Task requirements
All lines in the listing below from the one containing "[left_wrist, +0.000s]" through the last should be written out exactly, and only those.

Dataset content
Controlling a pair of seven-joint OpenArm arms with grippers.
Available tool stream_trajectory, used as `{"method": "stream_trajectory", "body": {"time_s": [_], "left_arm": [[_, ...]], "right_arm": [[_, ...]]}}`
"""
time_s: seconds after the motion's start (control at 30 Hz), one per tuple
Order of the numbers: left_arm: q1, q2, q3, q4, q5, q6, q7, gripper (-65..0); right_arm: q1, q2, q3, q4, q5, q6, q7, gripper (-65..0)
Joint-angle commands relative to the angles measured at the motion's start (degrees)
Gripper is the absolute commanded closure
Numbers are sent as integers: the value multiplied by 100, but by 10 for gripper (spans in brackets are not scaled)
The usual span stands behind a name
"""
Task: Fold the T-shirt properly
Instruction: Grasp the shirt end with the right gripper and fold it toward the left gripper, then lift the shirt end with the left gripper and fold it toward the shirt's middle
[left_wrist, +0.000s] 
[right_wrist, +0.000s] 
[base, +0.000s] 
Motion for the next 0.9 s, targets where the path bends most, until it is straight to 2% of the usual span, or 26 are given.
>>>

Your solution
[left_wrist, +0.000s] 
[right_wrist, +0.000s] 
[base, +0.000s] 
Motion for the next 0.9 s, targets where the path bends most, until it is straight to 2% of the usual span, or 26 are given.
>>>

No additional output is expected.